米アトランタ・Emory大学のGuillermo Umpierrez氏

 インスリン療法による低血糖の危険因子については、いまだ謎が多い。米アトランタ・Emory大学Guillermo Umpierrez氏(写真)らは、対象や試験デザインが似た2つの無作為化比較試験RCT)における低血糖発現状況を比較することにより、低血糖危険因子を探ろうとした。その結果、高齢や低体重、クレアチニン(Cr)の上昇に加え、インスリン療法の既往が低血糖と関連する可能性を見出したことを6月6日、ニューオーリンズで開催されている第69回米国糖尿病学会ADA2009)のポスターセッションにて報告した。

 基礎インスリンと超速効型インスリンの併用(basal-bolus療法)は、低血糖を起こしにくいレジメンであり、異なったbasal-bolus療法下での低血糖発現状況を比較すれば、低血糖を規定する危険因子の一端を垣間見ることも期待できる。しかし、これまでのところ、basal-bolus療法同士を直接比較したRCTはない。

 そこでUmpierrez氏らが目をつけたのが、RABBIT-2およびDEANという2つのRCTだ。RABBIT-2はインスリングラルギンとインスリングルリジン(本邦本年4月承認)によるbasal-bolus療法(GLA/GLU群)とスライディングスケールを使ったレギュラーインスリン(SSRI群)との比較、DEANはインスリンデテミルとインスリンアスパルトによるbasal-bolus療法(DET/ASP群)と混合型+レギュラーインスリン併用(NPH/regular群)との比較であるが、対象や試験デザインは非常によく似ている。

 対象は、どちらも罹病歴3カ月以上の2型糖尿病患者であり、患者数はRABBIT-2のGLA/GLU群が65例、SSRI群が65例、DEAN試験のNPH/regular群が63例、DET/ASP群が67例の計260例と、各群ほぼ同数であった。また、年齢や男女比、人種構成、BMI、登録時のHbA1c値もほぼ同等であった。

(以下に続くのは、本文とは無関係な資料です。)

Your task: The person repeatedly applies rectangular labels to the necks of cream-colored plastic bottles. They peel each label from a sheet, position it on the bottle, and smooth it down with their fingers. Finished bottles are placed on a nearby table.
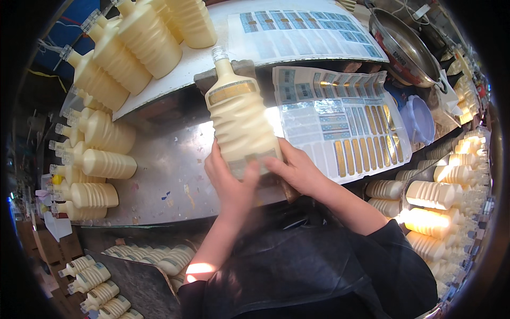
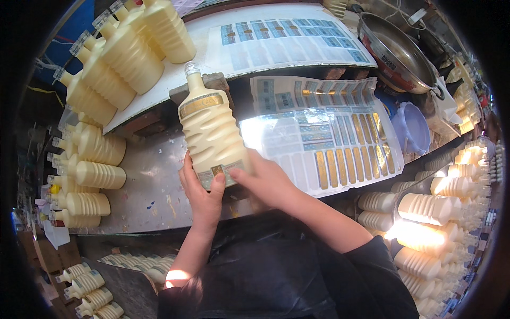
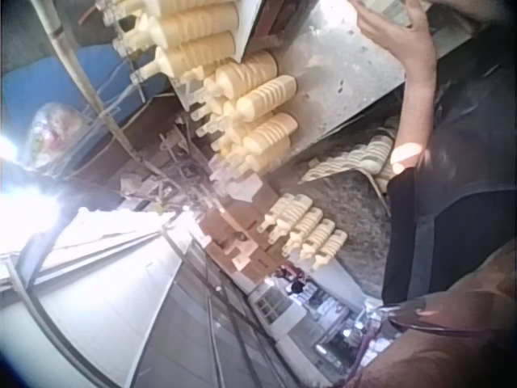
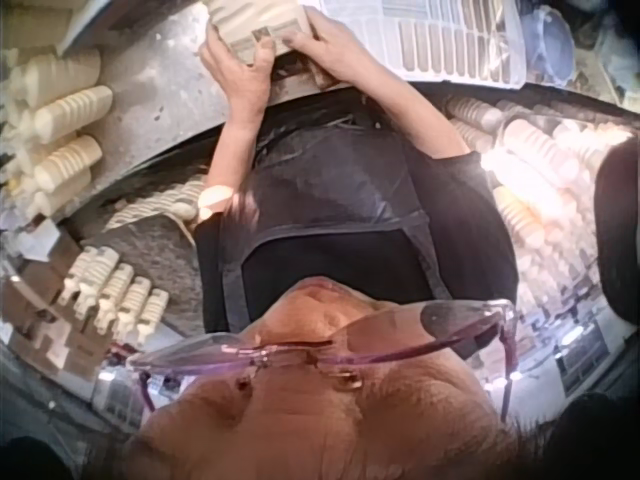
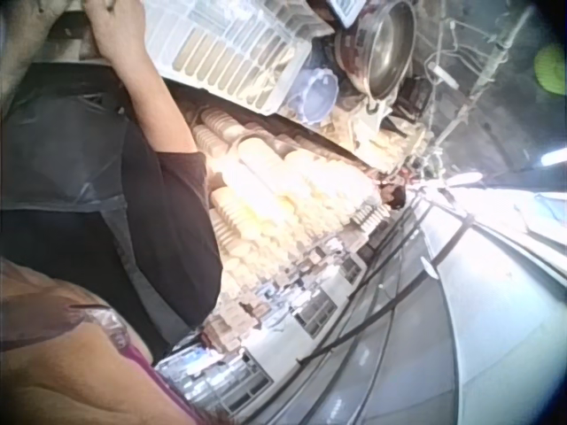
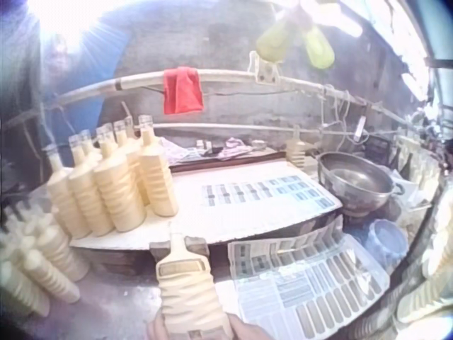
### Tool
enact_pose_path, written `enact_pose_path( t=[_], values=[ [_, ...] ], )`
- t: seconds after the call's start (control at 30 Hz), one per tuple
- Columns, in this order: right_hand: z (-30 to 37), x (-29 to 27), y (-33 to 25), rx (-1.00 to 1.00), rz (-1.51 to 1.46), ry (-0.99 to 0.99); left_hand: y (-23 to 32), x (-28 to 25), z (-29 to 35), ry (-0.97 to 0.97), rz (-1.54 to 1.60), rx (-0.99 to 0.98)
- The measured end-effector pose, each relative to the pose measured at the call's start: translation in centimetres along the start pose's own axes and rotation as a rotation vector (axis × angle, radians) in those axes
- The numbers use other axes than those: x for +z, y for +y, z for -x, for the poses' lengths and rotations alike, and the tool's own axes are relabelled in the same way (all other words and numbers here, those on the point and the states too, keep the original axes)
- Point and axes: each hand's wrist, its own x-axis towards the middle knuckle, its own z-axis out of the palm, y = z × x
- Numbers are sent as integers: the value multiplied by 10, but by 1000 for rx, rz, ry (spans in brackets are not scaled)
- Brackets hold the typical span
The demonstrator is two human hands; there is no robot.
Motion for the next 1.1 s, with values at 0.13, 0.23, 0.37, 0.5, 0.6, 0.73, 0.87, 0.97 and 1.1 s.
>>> enact_pose_path(
  t=[0.13, 0.23, 0.37, 0.5, 0.6, 0.73, 0.87, 0.97, 1.1],
  values=[
    [-1, -8, 0, -13, -56, -41, 2, -1, 0, -11, 65, -49],
    [-10, -16, -7, -11, 61, -48, -2, -3, -4, 16, 200, -111],
    [-10, -6, -45, 162, 453, -20, -5, 4, -6, 33, 75, -134],
    [-8, -4, -22, 80, 190, 30, 5, 6, -6, 35, 62, -136],
    [-8, -1, -11, 25, 122, 49, 8, 5, -6, 35, 38, -120],
    [-12, -12, -11, 26, 154, -12, -2, 2, -4, -10, 4, -101],
    [-11, -12, -30, 114, 287, -74, -8, 0, -2, -11, 8, -54],
    [-6, -9, -13, 2, 152, -13, -6, 0, -3, -21, 19, -36],
    [-5, -6, -8, 3, 88, -8, -9, 0, -3, -1, 72, -1]
  ],
)
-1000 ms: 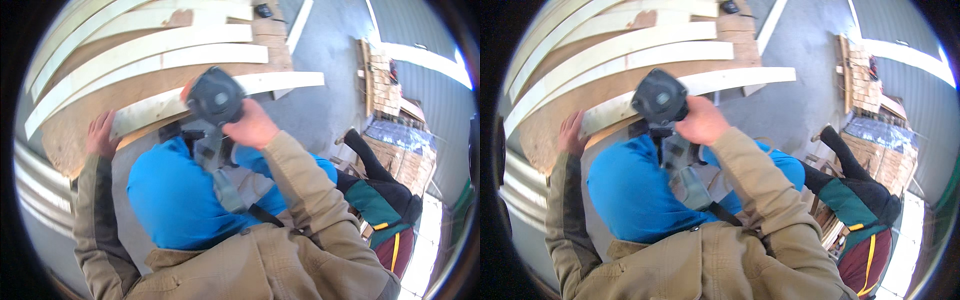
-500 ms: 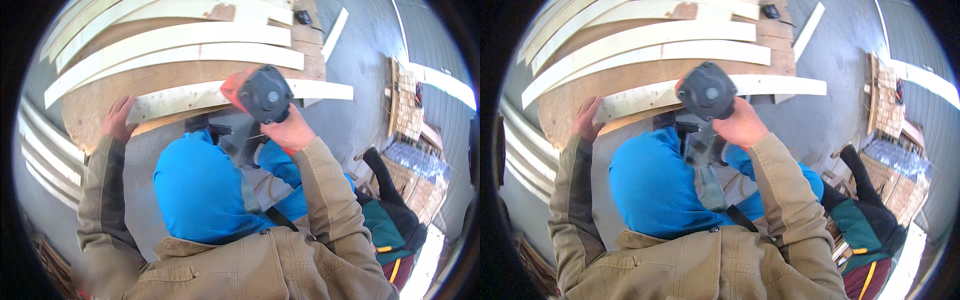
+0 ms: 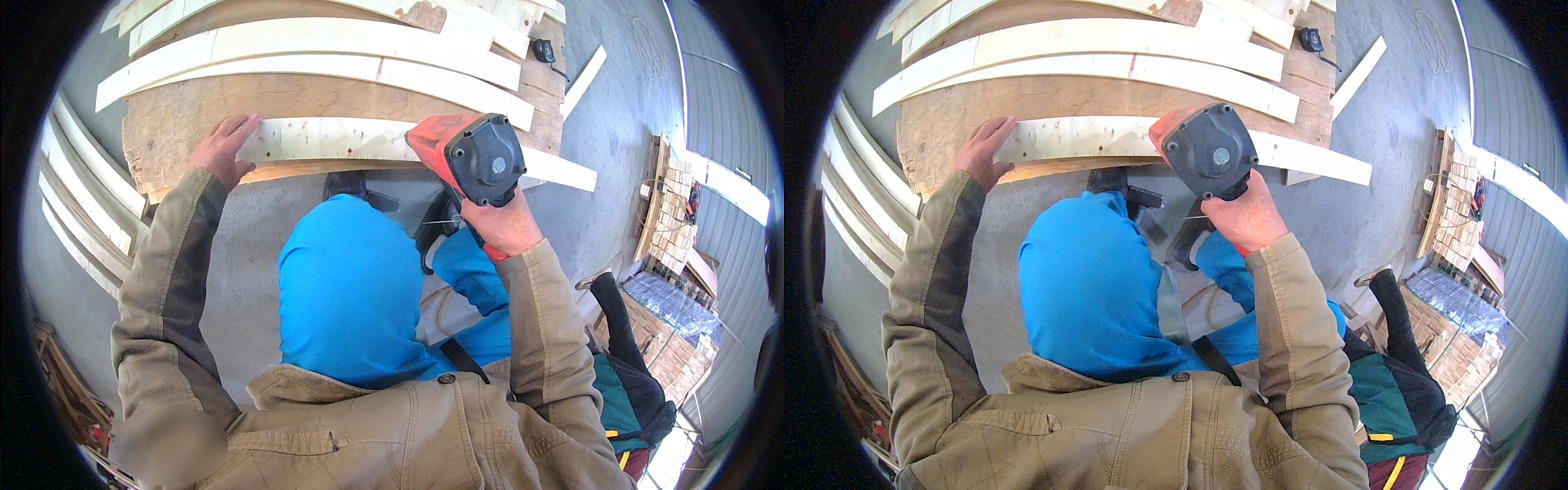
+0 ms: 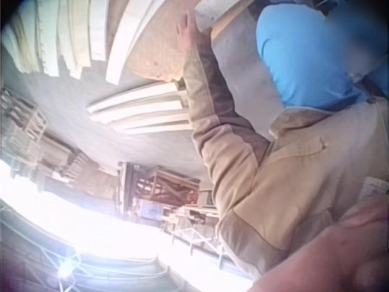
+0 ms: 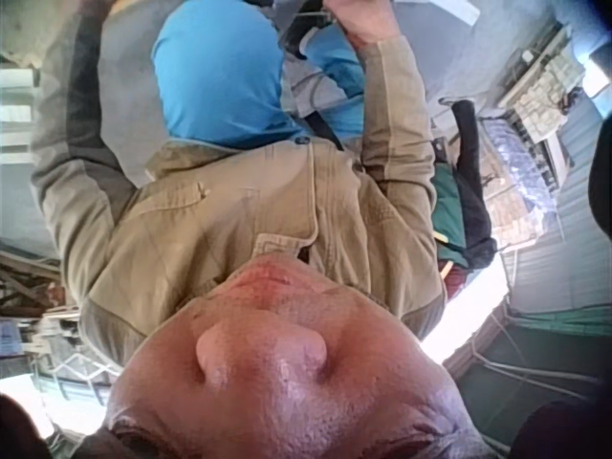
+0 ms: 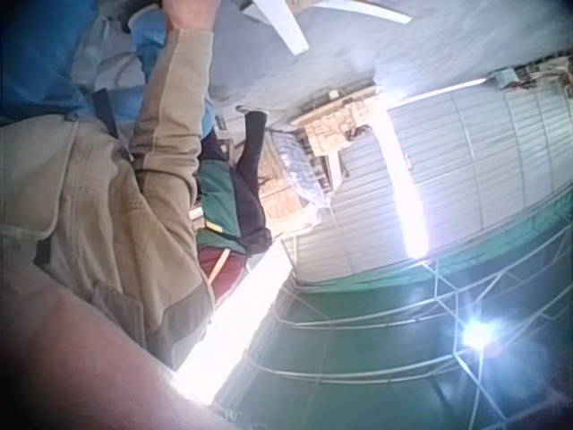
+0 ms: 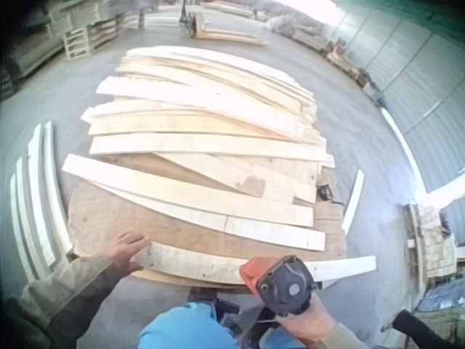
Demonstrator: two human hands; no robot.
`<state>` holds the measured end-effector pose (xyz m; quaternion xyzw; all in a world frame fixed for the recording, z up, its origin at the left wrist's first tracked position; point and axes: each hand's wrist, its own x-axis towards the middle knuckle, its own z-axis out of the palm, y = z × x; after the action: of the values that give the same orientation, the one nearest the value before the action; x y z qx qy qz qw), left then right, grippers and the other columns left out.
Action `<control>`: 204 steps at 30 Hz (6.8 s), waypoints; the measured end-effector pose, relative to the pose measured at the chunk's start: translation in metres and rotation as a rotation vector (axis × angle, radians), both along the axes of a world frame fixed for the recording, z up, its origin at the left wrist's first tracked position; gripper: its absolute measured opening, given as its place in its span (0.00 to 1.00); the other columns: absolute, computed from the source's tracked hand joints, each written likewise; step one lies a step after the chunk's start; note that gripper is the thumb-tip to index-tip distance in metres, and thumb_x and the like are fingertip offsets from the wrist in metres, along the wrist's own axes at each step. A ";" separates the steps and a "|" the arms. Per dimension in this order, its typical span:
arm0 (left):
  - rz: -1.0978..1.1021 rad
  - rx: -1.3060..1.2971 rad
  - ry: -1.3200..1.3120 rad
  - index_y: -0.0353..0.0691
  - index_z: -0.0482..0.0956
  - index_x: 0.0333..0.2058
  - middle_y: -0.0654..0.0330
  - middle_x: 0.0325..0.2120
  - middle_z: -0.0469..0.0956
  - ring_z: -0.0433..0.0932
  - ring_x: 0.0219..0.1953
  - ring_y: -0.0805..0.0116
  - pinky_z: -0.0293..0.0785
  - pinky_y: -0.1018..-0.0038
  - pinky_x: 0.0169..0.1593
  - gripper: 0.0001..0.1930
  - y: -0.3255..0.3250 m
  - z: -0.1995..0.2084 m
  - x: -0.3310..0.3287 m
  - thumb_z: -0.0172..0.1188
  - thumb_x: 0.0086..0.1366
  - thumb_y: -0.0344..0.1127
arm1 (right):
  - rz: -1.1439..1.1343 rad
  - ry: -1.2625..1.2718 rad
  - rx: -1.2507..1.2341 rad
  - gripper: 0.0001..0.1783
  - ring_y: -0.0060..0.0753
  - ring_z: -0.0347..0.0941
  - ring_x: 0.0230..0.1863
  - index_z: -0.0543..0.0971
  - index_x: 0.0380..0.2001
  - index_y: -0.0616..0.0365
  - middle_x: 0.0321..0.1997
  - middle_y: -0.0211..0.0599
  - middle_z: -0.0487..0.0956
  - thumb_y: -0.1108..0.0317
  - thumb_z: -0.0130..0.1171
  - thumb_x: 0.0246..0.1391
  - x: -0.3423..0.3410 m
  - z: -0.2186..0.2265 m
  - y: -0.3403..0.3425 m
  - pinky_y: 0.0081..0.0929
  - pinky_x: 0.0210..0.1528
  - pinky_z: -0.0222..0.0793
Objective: The person positions white wooden planks onto a curved wooden base and secures them using a red pneumatic nail gun. They repeatedly align each plank and drive nails along its length to attach it to the structure.
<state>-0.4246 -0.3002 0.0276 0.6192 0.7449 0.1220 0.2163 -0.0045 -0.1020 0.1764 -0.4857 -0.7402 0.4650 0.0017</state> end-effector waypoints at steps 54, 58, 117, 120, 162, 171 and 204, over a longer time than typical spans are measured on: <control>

 また、両試験とも経口血糖降下薬を中止の上でインスリンを投与しており、血糖値(BG)140〜200mg/dLの場合は0.4U/kg/日、201〜400mg/dLの場合は0.5U/kg/日を初期投与量としている点も同じだった。ただし、RABBIT-2では全例がインスリン未導入の患者であったのに対し、DEANにはすでにインスリンを使用している患者も含まれていた。その場合、上記の初期インスリン投与量ではなく、前治療の投与量が踏襲されていた。

 両試験のデータを合わせて解析した結果、GLA/GLU群とDET/ASP群における血糖改善効果は、どちらもNPH/regular群と同等かつSSRI群より有意に優れていた(p<0.01)。一方、BG<60mg/dLまたは<40mg/dLの低血糖の発現率は、GLA/GLU群(7.7%、0%)とSSRI群(3%、0%)が低く、DET/ASP群(28.4%、4.5%)とNPH/regular群(22.2%、3.2%)で高かった(いずれもp<0.001)。

 低血糖(<60mg/dL)が認められた患者(41人)とそれ以外の患者(219人)の背景因子を比較すると、年齢(59.6±11歳対56.5±11歳、p=0.046)、体重(86.0±23kg対96.7±28、p=0.027)、Cr値(1.24±0.4mg/dL 対 1.07±0.4mg/dL、p=0.009)、それまでの治療内容(p=0.003)、今回の治療内容(p<0.001)、そしてインスリン療法の既往(p<0.001)に有意な差が認められた。

 DEAN試験の全コホートにおけるインスリン療法既往者と未導入者を比較した場合、両者の低血糖発現率に有意な差は認められなかった(28.6%対20.3%、p=0.281)。しかし、DET/ASP群のインスリン療法既往者における低血糖発現率は、同群における未導入者に比して有意に高かった(p=0.042)。

 一方、インスリン未導入者のコホートでの比較では、NPH/regular群における低血糖発現率は、SSRI群やGLA/GLU群より有意に高かった(それぞれp=0.031、p=0.026)。

 以上より、低血糖の発現パターンはレジメンの違いと過去のインスリン治療歴によって異なり、少なくともDET/ASPに対する低血糖応答は、インスリン療法の既往の有無により左右されることが示唆された。